ISSUE: The principal issue in this case is whether or not a correspondent bank is to be held liable under the letter of credit despite non-compliance by the beneficiary with the terms thereof. HELD: The Supreme Court held that Feati Bank is not liable. It is settled rule in commercial transactions involving letters of credit that the documents tendered must strictly conform to the terms of the letter of credit. The tender of documents by the beneficiary (seller) must include all documents required by the letter. A correspondent bank which departs from what has been stipulated under the letter of credit, as when it accepts a faulty tender, acts on its own risks and it may not thereafter be able to recover from the buyer or the issuing bank, as the case may be, the money thus paid to the beneficiary. Thus the rule of strict compliance. We have heretofore held that these letters of credit are to be strictly complied with, which documents and shipping documents must be followed as stated in the letter. There is no discretion in the bank or trust company to waive any requirements. The terms of the letter constitutes an agreement between the purchaser and the bank. In the absence of any specific provision governing the legal complexities arising from transactions involving letters of credit in the Philippines, the Supreme Court applied the Uniform Customs and Practice for Documentary Credit (UCP) in lieu of Article 2 of the Code of Commerce that in the absence of any particular provision in the Code of Commerce, commercial transactions shall be governed by the usages and customs generally observed.

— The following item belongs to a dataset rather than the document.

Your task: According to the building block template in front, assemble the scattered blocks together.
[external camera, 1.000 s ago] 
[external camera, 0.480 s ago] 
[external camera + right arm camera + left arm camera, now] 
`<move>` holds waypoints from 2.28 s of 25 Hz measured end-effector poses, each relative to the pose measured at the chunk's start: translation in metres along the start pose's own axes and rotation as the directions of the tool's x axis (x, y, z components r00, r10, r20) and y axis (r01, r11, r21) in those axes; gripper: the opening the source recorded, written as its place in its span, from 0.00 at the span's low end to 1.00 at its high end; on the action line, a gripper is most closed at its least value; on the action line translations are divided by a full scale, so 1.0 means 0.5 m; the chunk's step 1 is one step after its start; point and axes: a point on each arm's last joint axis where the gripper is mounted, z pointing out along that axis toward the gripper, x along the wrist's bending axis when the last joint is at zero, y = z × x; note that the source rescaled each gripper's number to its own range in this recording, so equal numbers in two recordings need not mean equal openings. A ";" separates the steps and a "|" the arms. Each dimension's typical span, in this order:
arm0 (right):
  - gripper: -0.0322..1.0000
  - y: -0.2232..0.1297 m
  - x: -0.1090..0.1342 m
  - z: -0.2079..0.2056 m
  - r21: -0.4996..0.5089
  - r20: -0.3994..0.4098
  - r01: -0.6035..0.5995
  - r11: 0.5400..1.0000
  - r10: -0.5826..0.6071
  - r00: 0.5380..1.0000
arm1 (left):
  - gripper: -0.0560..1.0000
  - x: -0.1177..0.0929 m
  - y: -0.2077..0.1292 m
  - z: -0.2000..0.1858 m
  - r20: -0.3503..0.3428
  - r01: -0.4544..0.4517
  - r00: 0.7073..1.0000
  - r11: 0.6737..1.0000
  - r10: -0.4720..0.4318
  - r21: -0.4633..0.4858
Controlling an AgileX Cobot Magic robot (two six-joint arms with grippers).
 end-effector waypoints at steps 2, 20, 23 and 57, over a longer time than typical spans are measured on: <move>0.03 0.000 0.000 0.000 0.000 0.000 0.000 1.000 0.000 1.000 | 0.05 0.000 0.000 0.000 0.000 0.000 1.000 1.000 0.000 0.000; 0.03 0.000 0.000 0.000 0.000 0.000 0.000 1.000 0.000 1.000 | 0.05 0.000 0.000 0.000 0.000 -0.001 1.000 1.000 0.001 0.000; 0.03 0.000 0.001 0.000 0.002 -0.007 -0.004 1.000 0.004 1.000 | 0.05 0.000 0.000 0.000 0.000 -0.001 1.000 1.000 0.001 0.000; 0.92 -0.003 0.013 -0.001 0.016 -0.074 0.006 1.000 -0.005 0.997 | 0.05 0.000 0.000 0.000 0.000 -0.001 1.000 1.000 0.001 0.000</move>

Under the UCP, an irrevocable credit is a definite undertaking on the part of the issuing bank and constitutes the engagement of that bank to the beneficiary and bona fide holders of drafts drawn and/or documents presented thereunder, that the provisions for payment, acceptance or negotiation contained in the credit will be duly fulfilled, provided that all the terms and conditions of the credit are complied with. An irrevocable credit may be advised to a beneficiary through another bank (the advising bank) without engagement on the part of that bank, but when an issuing bank authorizes or requests another bank to confirm its irrevocable credit and the latter does so, such confirmation constitutes a definite undertaking of the confirming bank. Under the foregoing provisions, the bank may only negotiate, accept or pay, if the documents tendered to it are on their face in accordance with the terms and conditions of the documentary credit. And since a correspondent bank, like Feati Bank, principally deals only with documents, the absence of any document required in the documentary credit justifies the refusal by the correspondent bank to negotiate, accept or pay the beneficiary, as it is not its obligation to look

beyond the documents. It merely has to rely on the completeness of the documents tendered by the beneficiary. SC also ruled out the contentions that Feati Bank is a trustee and guarantor.